Ruby: Perl done right
I just read this awesome programming languages rant from former Amazon (and current Google) employee Steve Yegge, which Bill Clementson linked to. You should read the whole thing. I blogged the part about Emacs, but wanted to highlight what he has to say about Ruby:
Every 15 years or so, languages are replaced with better ones…
Ruby stole everything good from Perl; in fact, Matz, Ruby's author (Yukihiro Matsumoto, if I recall correctly, but he goes by "Matz"), feels he may have stolen a little too much from Perl, and got some whale guts on his shoes. But only a little.
For the most part, Ruby took Perl's string processing and Unix integration as-is, meaning the syntax is identical, and so right there, before anything else happens, you already have the Best of Perl. And that's a great start, especially if you don't take the Rest of Perl.

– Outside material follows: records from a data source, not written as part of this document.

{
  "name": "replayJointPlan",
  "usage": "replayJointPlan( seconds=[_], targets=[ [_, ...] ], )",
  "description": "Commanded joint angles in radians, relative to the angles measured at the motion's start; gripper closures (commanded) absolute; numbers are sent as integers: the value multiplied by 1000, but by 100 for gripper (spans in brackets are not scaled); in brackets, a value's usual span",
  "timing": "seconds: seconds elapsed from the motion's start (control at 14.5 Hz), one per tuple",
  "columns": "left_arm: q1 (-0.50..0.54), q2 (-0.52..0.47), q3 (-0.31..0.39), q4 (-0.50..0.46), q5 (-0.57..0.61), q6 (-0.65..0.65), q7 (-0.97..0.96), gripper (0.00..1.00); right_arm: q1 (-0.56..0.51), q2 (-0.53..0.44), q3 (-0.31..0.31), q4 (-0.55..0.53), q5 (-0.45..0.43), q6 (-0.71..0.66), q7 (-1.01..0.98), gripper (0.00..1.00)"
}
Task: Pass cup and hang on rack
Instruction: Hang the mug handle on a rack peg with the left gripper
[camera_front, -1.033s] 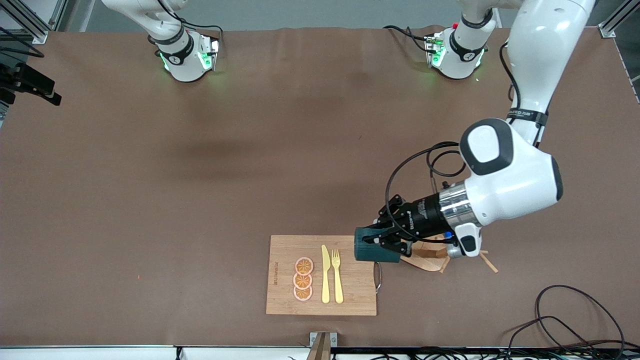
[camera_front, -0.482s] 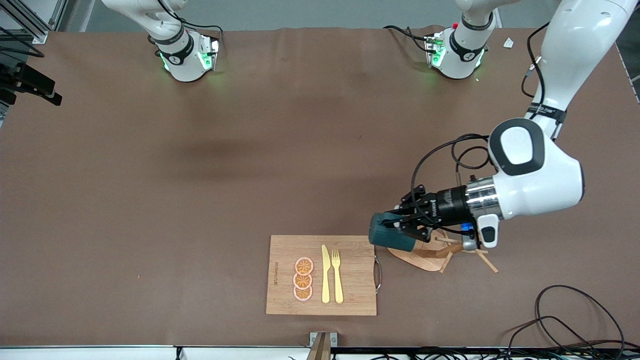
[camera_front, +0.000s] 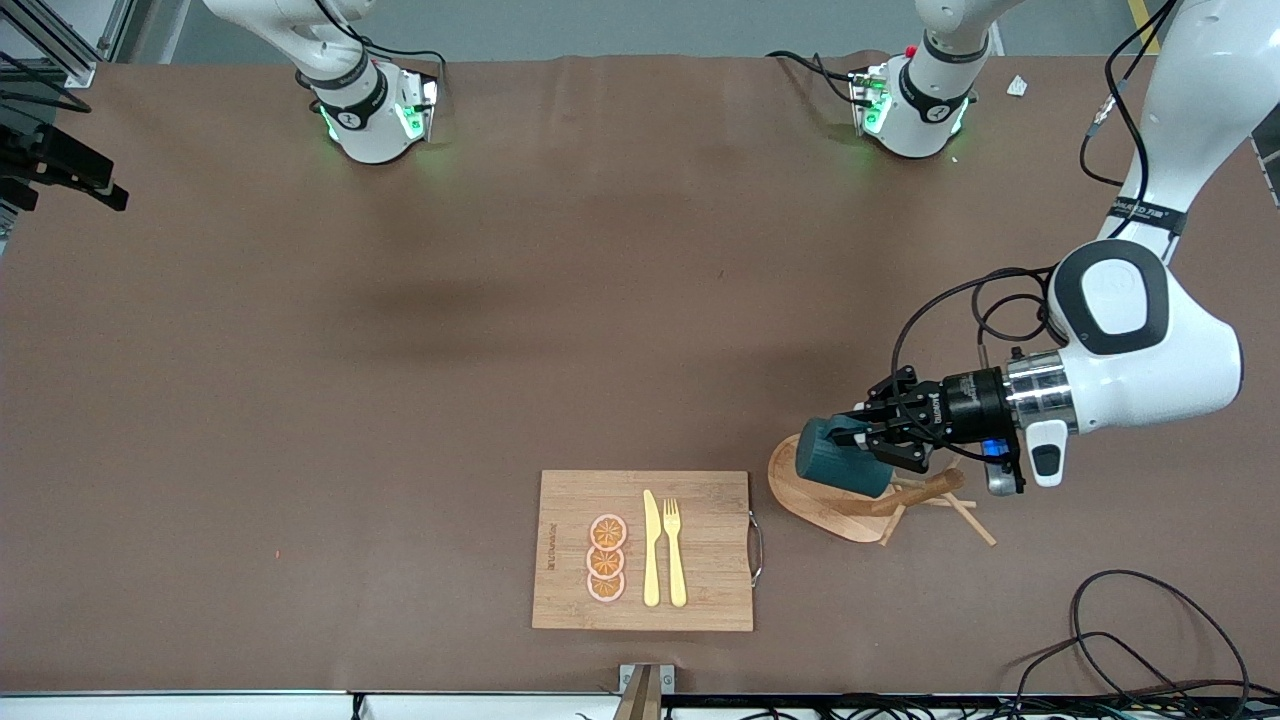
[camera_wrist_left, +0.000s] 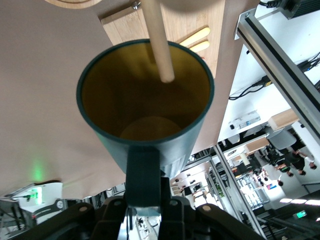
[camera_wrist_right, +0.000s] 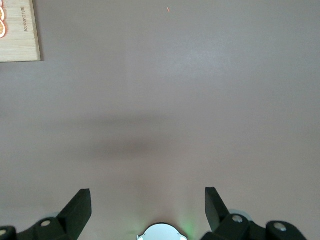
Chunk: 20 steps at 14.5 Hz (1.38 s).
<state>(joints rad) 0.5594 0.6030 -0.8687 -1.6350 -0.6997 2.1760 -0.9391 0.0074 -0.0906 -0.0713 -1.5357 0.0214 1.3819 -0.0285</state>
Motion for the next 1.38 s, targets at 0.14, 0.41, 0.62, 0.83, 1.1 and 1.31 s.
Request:
replayJointPlan(
  seconds=[0.14, 0.41, 0.62, 0.83, 1.1, 1.31],
  targets=[
    [80, -32, -12, -46, -30, -53, 100, 99, 8, -28, 7, -27, -27, 14, -13, 0],
    [109, 14, -10, -48, -30, -56, 181, 99, 13, -28, 7, -27, -34, 11, -11, 0],
    [113, 24, -10, -46, -30, -56, 184, 96, 13, -28, 5, -29, -34, 9, -13, 0],
    [111, 37, -10, -37, -29, -56, 178, 73, 13, -26, 5, -29, -34, 6, -11, 0],
    [113, 35, -9, -20, -29, -56, 172, 29, 13, -26, 5, -29, -34, 6, -11, 0],
    [116, 14, -9, 26, -8, -88, 126, 0, 13, -28, 5, -29, -34, 6, -11, 0]
  ],
)
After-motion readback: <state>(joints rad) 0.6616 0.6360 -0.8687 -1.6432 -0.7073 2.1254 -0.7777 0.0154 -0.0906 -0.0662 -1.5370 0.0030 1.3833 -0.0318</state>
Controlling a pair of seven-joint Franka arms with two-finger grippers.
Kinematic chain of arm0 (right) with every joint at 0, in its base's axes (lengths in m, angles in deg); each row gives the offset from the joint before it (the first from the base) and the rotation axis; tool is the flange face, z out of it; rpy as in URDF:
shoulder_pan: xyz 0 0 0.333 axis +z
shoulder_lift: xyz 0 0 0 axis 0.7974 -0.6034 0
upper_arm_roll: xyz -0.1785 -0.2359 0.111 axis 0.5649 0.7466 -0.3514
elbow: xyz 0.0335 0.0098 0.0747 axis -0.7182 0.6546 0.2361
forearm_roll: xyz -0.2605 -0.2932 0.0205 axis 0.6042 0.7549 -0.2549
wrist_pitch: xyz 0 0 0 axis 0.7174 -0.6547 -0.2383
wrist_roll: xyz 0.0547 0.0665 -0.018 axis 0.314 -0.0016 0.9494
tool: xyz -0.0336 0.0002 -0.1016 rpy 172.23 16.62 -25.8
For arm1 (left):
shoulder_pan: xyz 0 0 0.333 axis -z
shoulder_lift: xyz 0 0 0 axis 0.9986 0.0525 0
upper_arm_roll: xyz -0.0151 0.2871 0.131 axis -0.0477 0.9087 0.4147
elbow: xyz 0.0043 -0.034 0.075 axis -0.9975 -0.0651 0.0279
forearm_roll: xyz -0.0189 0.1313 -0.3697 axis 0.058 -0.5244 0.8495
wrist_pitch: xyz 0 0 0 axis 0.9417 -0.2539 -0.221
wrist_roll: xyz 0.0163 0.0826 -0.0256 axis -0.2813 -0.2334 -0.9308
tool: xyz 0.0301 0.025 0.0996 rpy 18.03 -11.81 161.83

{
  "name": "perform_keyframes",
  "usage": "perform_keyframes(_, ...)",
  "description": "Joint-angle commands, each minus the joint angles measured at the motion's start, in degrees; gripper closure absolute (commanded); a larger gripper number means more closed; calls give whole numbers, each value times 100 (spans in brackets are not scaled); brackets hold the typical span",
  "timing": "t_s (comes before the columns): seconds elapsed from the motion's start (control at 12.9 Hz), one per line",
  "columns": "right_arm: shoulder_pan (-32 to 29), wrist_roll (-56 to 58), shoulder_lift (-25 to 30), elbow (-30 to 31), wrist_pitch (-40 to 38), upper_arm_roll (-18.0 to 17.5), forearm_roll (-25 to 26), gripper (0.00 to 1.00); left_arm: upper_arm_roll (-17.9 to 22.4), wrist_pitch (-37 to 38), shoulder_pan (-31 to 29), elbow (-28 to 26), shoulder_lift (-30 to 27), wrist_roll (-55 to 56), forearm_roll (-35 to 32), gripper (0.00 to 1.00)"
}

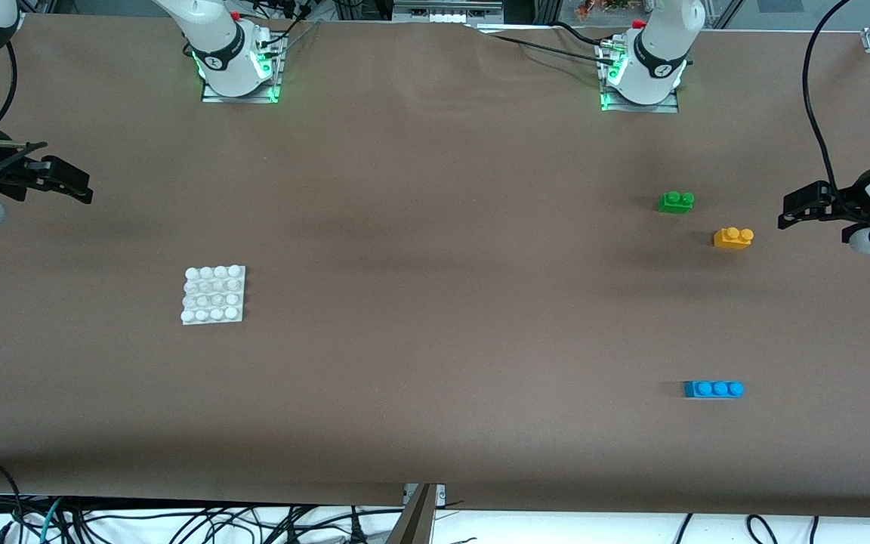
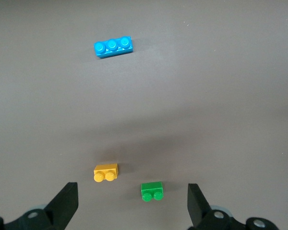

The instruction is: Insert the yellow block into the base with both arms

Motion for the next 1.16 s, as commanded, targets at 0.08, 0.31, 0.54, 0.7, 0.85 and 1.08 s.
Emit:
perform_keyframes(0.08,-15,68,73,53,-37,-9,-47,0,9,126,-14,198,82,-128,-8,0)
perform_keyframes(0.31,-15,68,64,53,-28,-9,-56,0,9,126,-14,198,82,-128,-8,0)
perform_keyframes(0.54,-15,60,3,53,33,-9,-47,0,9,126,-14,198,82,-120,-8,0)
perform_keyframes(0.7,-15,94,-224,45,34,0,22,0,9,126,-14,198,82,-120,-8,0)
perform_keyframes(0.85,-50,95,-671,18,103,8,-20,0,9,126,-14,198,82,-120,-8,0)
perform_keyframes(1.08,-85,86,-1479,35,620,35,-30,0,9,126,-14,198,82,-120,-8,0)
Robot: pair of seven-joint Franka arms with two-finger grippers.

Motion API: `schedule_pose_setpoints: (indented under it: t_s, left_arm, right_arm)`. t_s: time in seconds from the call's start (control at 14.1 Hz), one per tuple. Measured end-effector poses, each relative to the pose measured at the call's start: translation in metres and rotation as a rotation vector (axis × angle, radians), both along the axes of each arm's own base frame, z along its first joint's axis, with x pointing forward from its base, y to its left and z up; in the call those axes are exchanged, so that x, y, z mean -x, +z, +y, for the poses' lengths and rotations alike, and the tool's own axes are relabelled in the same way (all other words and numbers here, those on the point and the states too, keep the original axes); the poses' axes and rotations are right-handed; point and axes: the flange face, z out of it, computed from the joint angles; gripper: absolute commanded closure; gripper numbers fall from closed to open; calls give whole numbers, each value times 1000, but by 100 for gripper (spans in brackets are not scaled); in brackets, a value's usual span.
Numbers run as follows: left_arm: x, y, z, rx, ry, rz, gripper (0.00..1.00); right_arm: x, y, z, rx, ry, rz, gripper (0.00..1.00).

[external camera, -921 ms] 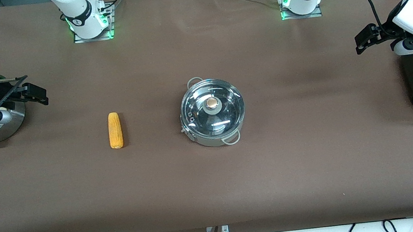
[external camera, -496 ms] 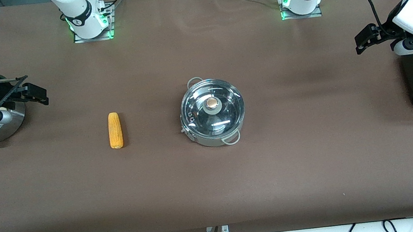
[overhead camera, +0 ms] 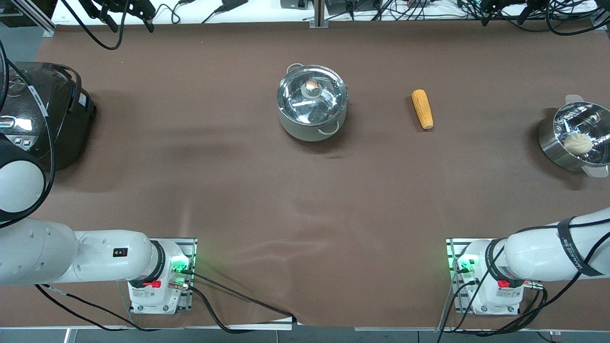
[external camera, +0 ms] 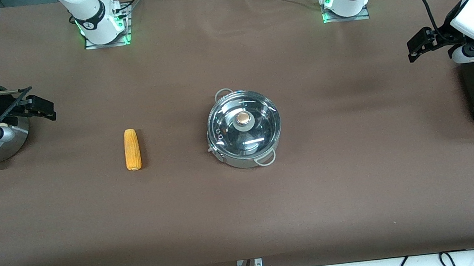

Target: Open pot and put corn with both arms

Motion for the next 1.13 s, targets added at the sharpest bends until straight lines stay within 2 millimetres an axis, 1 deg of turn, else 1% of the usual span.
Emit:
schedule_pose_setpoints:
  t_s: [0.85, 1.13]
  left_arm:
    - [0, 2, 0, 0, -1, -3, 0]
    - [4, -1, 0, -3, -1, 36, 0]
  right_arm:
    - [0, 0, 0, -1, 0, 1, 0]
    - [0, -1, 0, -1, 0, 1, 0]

But then Matz took the best of list processing from Lisp, and the best of OO from Smalltalk and other languages, and the best of iterators from CLU, and in fact the best of everything from everyone.
And he somehow made it all work together so well that you don't even notice that it has all that stuff. I learned Ruby faster than any other language, out of maybe 30 or 40 total; it took me about 3 days before I was more comfortable using Ruby than I was in Perl, after eight years of Perl hacking. It's so consistent that you start being able to guess how things will work, and you're right most of the time. It's beautiful. And fun. And practical.
This is spot-on; Ruby is Perl done right.
Chris is running (and I'm hosting) a weekly get-together at which several of us are trying to get up to speed on Ruby by working on some personal programming projects (specifically, Rails applications), and I have to say it's been quite awesome. Very refreshing, given all the PHP I've been writing at work lately.